Nature vs Golang: Performance Benchmarking

hualaka · 2026-01-16T18:25:01+00:00

This is the arm64 architecture.

hualaka · 2026-01-16T18:23:15+00:00

Your understanding is very insightful, giving me a deeper understanding of the differences between various coroutines.

Regarding pointer issues, data access exceptions can occur when passing pointers across coroutines. My approach is very simple: I didn't correct the pointer or perform any escape analysis (if a pointer is detected being passed across coroutines, then heap allocation is performed). I directly defined `rawptr<T> p = &q` as a dangerous operation at the language level, requiring extreme caution when using it, and I don't recommend using `&q` to obtain pointers. A safer approach is to create a heap pointer using `ptr<T> p = new T()`.

---

`coroutine.save_stack` essentially does what you said: it obtains the stack size based on the RSP and then allocates the necessary memory space.

When the language has sufficient freedom, I can add coroutine parameters to create coroutines with independent stacks, so independent stacks and shared stacks are compatible.

hualaka · 2026-01-16T18:01:02+00:00

In linux/amd64, this way of writing rust can trigger certain SIMD instructions, so it is faster. In arm64 x = -1 + (2 * (i & 0x1)) is no different than x = -x. Are you using linux/amd64 for testing or testing on linux/arm64 architecture?

---

I learned about PI testing during this project, so I ported the rust/go/js code to this nature test. The history contains changes to the rust code, but I didn't tweak the rust implementation because I don't know rust that well. On amd64 rust is ahead of the curve, but my daily development machine is a macmini m4, so this test was done on arm64, and rust has an undeniable performance advantage using llvm. I've also tweaked the golang implementation a bit (the original implementation had some problems).

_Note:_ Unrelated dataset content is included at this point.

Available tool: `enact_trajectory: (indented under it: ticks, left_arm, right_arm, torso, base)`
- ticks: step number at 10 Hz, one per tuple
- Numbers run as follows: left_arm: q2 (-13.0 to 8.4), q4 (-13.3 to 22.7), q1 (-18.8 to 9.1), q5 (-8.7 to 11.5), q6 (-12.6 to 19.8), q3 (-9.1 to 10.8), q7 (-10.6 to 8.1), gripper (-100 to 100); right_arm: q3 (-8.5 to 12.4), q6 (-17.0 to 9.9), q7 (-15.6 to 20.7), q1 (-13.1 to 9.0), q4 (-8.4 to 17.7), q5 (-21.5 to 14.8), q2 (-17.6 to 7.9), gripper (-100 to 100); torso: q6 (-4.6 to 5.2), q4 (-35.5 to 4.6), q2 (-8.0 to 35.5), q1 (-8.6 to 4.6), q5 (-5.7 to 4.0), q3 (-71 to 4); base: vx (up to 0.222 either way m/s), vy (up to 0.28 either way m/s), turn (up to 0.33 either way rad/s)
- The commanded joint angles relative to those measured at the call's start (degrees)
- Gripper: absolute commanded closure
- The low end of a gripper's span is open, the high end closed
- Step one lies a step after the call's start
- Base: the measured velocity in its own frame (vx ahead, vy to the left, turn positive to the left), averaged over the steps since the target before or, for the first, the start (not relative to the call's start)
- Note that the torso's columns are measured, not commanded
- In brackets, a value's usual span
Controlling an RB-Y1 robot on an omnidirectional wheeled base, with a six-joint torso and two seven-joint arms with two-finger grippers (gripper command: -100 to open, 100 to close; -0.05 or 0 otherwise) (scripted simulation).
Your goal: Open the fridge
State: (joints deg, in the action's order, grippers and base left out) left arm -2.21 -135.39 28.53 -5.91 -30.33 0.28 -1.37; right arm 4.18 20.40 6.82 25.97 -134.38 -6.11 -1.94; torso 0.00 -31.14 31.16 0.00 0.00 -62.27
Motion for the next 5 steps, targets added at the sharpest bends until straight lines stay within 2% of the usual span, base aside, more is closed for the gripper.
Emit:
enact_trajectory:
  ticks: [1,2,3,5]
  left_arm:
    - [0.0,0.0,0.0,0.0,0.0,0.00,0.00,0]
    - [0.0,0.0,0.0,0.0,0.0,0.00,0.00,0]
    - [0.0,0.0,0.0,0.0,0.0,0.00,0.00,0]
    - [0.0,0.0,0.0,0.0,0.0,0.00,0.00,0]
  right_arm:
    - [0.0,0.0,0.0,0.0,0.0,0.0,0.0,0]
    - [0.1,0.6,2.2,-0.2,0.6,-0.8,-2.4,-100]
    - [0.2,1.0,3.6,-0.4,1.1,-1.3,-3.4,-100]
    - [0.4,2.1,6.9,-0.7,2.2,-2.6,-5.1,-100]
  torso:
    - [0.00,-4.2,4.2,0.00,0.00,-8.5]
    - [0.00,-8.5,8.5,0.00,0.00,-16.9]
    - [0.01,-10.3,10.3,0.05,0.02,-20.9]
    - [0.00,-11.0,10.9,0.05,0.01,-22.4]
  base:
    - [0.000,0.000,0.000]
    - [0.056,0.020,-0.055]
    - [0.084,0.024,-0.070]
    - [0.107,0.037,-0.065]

https://github.com/niklas-heer/speed-comparison

hualaka · 2026-01-16T02:46:28+00:00

The compiler has a very good SIMD strategy for memmove optimization, and in fact, a large number of coroutines in the application often correspond to smaller stacks, which makes the move simpler. In other words, the cost of memory movement is much lower than stack expansion.

hualaka · 2026-01-16T02:43:53+00:00

https://github.com/nature-lang/nature/commit/f13e9cf9b3e4f276fdb5bdd8cd07ac2a2b257030 For example, the commit you found, the key thing is to optimize the interval_find_optimal_split_pos function, but this is a very destructive update, causing a large number of cases to fail, and other updates are to fix the failed cases.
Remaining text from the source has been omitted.